Server metrics and monitoring

Question

Server metrics and monitoring

steinbro opened this issue 9 months ago · comments

Daniel W. Steinbrook commented 9 months ago

In addition to serving tiles, the backend also exposes two additional API endpoints:

/metrics that reports some performance and usage stats in Prometheus format
/probe/alive that can be pinged to monitor uptime

We're not utilizing either of these, but we should be. @RDMurray, do you have any favorite dashboard or monitoring tools? Not talking about full-blown error monitoring like Sentry, just something that can render the metrics histograms and something else that can fire off an email when the heartbeat isn't responding.

Actually, now that I look at the metrics, it does report that the alive endpoint has been pinged a few thousand times since it was spun up a few weeks ago -- is this being polled by something?

RDMurray · Answer 1 · Fri Nov 03 2023 22:13:32 GMT+0800 (China Standard Time)

I don't have any favourite monitoring tools, but I'll look into it.
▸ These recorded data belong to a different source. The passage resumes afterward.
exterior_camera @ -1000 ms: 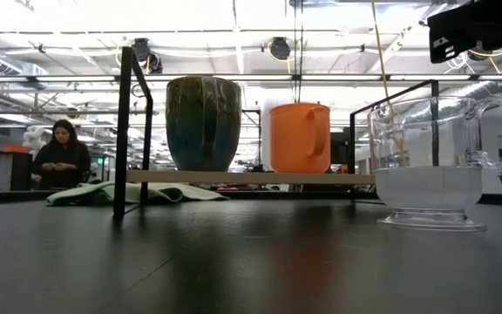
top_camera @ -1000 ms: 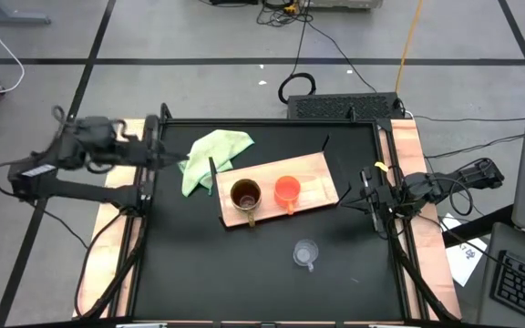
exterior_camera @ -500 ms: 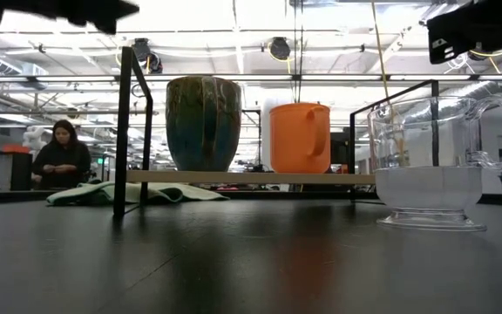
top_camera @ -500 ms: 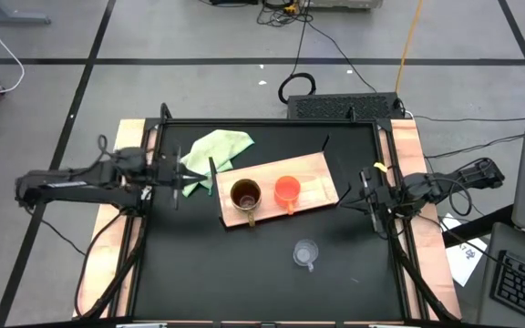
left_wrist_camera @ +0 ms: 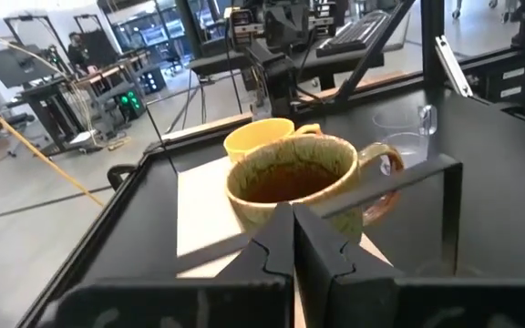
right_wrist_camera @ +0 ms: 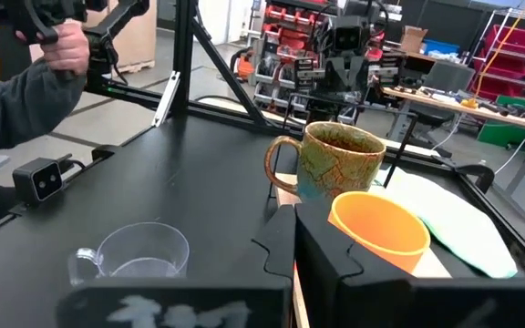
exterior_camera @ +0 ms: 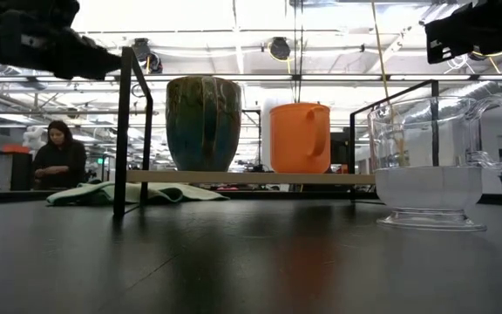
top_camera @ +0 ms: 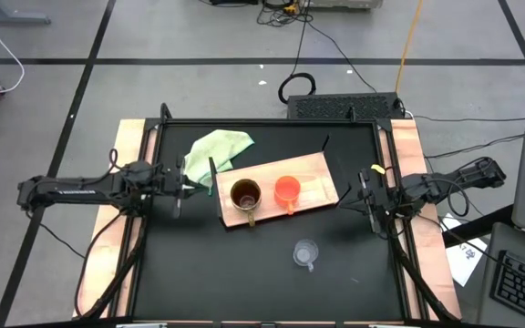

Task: Stack small to large cups/mugs on shelf
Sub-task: Put the transparent mug on the shelf

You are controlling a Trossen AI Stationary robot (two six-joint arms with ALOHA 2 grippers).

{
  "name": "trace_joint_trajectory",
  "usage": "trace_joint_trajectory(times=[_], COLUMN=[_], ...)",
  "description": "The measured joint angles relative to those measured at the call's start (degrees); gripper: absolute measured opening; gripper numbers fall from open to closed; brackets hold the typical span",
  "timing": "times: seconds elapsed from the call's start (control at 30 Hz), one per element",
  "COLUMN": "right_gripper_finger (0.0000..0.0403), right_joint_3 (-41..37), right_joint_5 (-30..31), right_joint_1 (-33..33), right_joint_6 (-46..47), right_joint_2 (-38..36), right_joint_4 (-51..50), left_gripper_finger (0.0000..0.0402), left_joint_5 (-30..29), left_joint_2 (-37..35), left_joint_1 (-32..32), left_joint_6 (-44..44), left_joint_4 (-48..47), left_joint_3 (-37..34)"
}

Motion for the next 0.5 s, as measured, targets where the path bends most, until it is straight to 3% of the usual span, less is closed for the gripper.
trace_joint_trajectory(times=[0.3,0.5], right_gripper_finger=[0.0,0.0], right_joint_3=[0.0,0.0], right_joint_5=[0.0,0.0], right_joint_1=[0.0,0.0], right_joint_6=[-2.5,-4.4], right_joint_2=[0.2,0.4], right_joint_4=[0.0,0.0], left_gripper_finger=[0.0,0.0], left_joint_5=[4.0,4.5], left_joint_2=[-8.4,-10.2], left_joint_1=[-0.5,-1.7], left_joint_6=[-4.4,-4.6], left_joint_4=[-3.9,-4.6], left_joint_3=[-4.5,-5.8])
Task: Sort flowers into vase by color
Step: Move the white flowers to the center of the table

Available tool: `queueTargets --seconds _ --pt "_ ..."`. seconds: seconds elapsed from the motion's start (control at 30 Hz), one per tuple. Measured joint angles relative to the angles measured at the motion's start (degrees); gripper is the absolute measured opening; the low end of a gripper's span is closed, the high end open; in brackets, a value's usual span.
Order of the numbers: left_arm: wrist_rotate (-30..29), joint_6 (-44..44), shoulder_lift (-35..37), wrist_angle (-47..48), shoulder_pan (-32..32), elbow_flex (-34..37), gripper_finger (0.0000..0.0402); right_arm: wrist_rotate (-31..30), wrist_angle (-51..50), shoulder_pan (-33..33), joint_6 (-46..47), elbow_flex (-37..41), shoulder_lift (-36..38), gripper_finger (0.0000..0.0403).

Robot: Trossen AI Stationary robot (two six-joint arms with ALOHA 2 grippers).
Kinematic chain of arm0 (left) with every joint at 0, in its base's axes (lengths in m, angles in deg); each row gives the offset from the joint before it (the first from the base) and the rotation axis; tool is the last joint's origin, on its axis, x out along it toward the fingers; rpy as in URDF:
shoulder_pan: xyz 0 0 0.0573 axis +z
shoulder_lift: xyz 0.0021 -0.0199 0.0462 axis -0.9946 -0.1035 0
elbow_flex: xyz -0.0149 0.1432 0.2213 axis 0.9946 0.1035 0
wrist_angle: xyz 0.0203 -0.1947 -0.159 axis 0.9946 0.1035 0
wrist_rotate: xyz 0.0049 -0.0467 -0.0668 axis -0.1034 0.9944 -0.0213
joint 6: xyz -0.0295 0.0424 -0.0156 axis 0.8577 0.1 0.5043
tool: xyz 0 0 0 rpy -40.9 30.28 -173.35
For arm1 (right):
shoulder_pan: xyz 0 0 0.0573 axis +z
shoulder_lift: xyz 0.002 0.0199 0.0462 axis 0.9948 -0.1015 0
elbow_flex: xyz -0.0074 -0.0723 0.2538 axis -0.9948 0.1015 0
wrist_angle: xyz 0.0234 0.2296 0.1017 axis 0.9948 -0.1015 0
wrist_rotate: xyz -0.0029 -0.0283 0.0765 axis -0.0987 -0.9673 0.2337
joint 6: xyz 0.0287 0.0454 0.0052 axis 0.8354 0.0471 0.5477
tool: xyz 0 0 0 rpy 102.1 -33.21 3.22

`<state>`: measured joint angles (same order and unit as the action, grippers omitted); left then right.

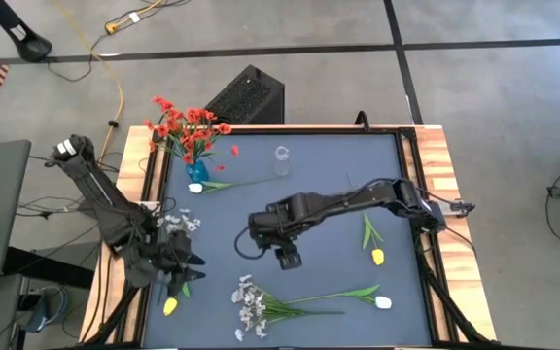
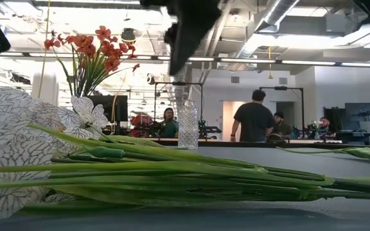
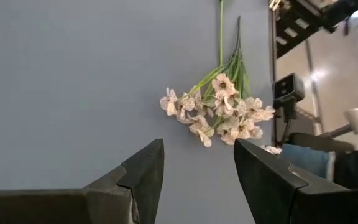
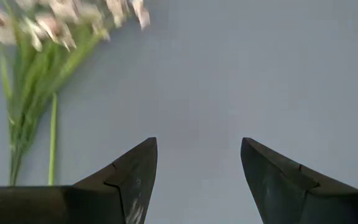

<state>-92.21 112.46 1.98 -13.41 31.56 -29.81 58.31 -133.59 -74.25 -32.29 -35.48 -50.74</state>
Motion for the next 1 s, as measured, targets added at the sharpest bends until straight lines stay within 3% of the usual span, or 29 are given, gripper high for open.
queueTargets --seconds 0.2,0.4,0.7,0.93,1.0 --pt "-2.4 2.2 -9.4 0.6 -0.3 -3.4 0.0183 -0.2 2.8 2.5 3.4 8.1 1.5 0.0260" --pt "-3.9 0.9 -15.0 -3.7 -0.3 -3.5 0.0183 -6.3 11.1 6.8 8.4 21.5 12.1 0.0260" --pt "-7.0 -14.1 -19.2 -19.7 1.5 -3.6 0.0183 -8.6 32.6 15.2 27.4 47.3 28.0 0.0260" --pt "-6.9 -23.0 -20.0 -24.7 4.9 -3.6 0.0183 -8.3 37.4 19.1 33.9 50.8 27.6 0.0260" --pt "-6.2 -24.0 -20.0 -24.9 5.9 -3.6 0.0183 -5.9 39.2 19.8 34.1 50.8 25.9 0.0260"
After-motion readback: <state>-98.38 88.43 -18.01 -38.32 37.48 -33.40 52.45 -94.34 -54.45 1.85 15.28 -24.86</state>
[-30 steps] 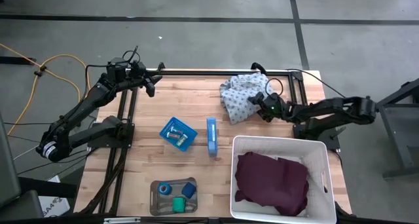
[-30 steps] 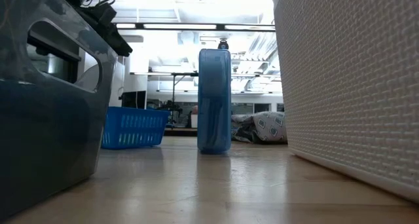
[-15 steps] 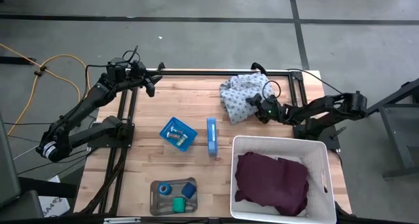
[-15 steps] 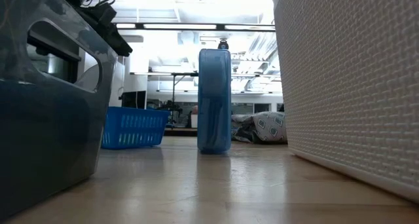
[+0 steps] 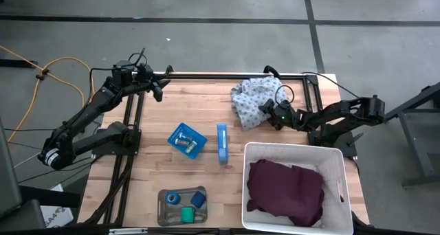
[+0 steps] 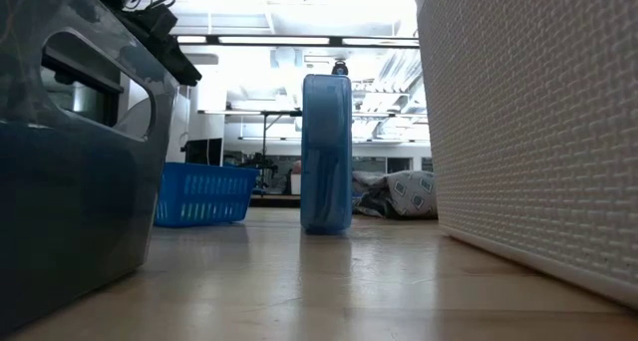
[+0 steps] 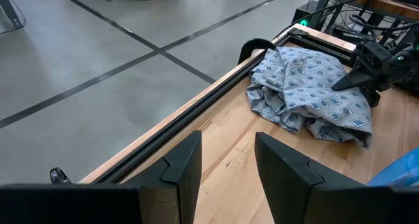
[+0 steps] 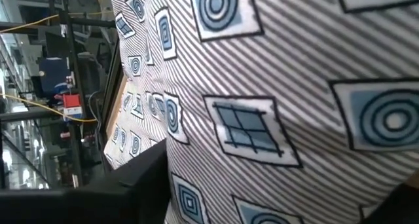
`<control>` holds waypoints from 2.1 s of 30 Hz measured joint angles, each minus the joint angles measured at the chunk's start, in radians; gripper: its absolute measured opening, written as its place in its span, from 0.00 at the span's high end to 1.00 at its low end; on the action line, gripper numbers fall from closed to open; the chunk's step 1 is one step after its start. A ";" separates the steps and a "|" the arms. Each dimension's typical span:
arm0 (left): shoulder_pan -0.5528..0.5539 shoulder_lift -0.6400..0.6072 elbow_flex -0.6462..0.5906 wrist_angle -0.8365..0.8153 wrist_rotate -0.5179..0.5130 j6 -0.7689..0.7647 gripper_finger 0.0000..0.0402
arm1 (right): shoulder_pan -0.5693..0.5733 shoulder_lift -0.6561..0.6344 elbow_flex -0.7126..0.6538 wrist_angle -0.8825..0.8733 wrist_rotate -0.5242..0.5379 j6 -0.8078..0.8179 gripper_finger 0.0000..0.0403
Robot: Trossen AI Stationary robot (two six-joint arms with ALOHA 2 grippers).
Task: Pick & Place Medicine items
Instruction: Put the blue patient gown into the white bin
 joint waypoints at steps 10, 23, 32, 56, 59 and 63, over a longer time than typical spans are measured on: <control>0.000 0.000 0.000 0.000 0.000 0.000 0.66 | 0.000 0.000 0.000 0.004 0.014 -0.008 0.64; 0.000 0.000 0.000 0.000 0.000 0.000 0.66 | 0.004 0.000 0.000 0.039 0.018 -0.036 0.87; 0.000 0.000 0.000 0.000 0.000 0.000 0.66 | 0.004 0.000 0.000 0.199 0.037 -0.187 0.89; 0.000 0.000 0.000 0.000 0.000 0.000 0.66 | -0.056 -0.009 0.043 0.704 -0.157 -0.451 0.89; 0.000 0.000 0.000 0.000 0.000 0.000 0.66 | -0.064 -0.017 0.081 0.686 -0.213 -0.480 0.89; 0.000 0.000 0.000 0.000 0.000 0.000 0.66 | -0.071 -0.034 0.129 0.653 -0.255 -0.519 0.89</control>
Sentry does have a generous free plan for open source organizations, so that might be worth looking into. Having said that I know very little about Sentry apart from that it is popular. I have no sight at all, so I can't really give an opinion on software that renders histograms or helps to visualise data.

I'm currently monitoring the alive endpoint with Uptime Robot, which sends an email if it is down. It also has a mobile app with push notifications.

Daniel W. Steinbrook · Answer 2 · Sat Nov 04 2023 23:56:25 GMT+0800 (China Standard Time)

Thanks. For Uptime Robot, is there a way to add more users to the account, or is it easiest to just create my own monitor if I want notifications? It also looks like you can create a basic uptime page for free as well; should we do so, at least for our own maintenance purposes?

I did try tinkering with Grafana Cloud, which also provides some customizable alerts, but the documentation states "Grafana Cloud won’t accept a public URL that is not protected by authentication," ostensibly for some security reason. I'd rather keep our metrics page open, though I suppose we could have a second password-protected URL if we really wanted to make Grafana Cloud happy. But I suppose visual dashboards wouldn't be super useful for this crowd, anyway.

RDMurray · Answer 3 · Sun Nov 05 2023 23:22:01 GMT+0800 (China Standard Time)

The free tier of Uptime Robot doesn't allow adding users. Hopefully it will allow you to create a monitor for the same site. Even if they don't allow that, it might work anyway because I am still monitoring newprod0.openscape.io.

There is an open source uptime monitoring service Upptime which uses Github actions and Issues. It can poll every 5 minutes. I find the idea of spinning up a VM every 5 minutes just to do an http request kind of horrible, but presumably Github is okay with it so we could possibly use that.

Daniel W. Steinbrook · Answer 4 · Sat Nov 18 2023 20:31:39 GMT+0800 (China Standard Time)

@RDMurray What are your thoughts on Glitchtip? It uses the Sentry API but has a much simpler UI. It also has a hosted free tier.

RDMurray · Answer 5 · Tue Nov 28 2023 23:06:57 GMT+0800 (China Standard Time)

I have played with Glitchtip a bit, making a test project and sending some events and metrics. It certainly is a much simpler UI. Issues are logged in detail.

The performance monitoring seems to be very simplistic though. I can only see the number of events and average duration, With a screen reader that is, I don't know if there is a graph.

The free tier is only 1000 events per month and I can't see any additional offers for open source projects.

I think the sentry open source free tier is to good to pass up, provided there are no shostoppers with the UI.

RDMurray · Answer 6 · Wed Nov 29 2023 00:54:54 GMT+0800 (China Standard Time)

I also created a test project on sentry.io. It is much more comprehensive, and looks very accessible so far. Once we have a dashboard or two and some alerts set up, it should be quite usable.

RDMurray · Answer 7 · Thu Nov 30 2023 21:10:16 GMT+0800 (China Standard Time)

Related to this issue, I set up an uptime monitoring service Uptime Kuma at uptime.mur.org.uk which can currently be accessed by the team @soundscape-community/backend . There is a public status page at soundscape-status.mur.org.uk.

It is self-hosted, but simple enough to manage and not a critical service.

Let me know what you think.

Daniel W. Steinbrook · Answer 8 · Fri Dec 01 2023 21:10:05 GMT+0800 (China Standard Time)

Nice! Together with the Slack integration, I'm satisfied with this level of monitoring for the tile service. I'd say the next priority is monitoring the ingest service (#71), and since you suggested using Sentry for that which you mentioned here I'll leave this issue open.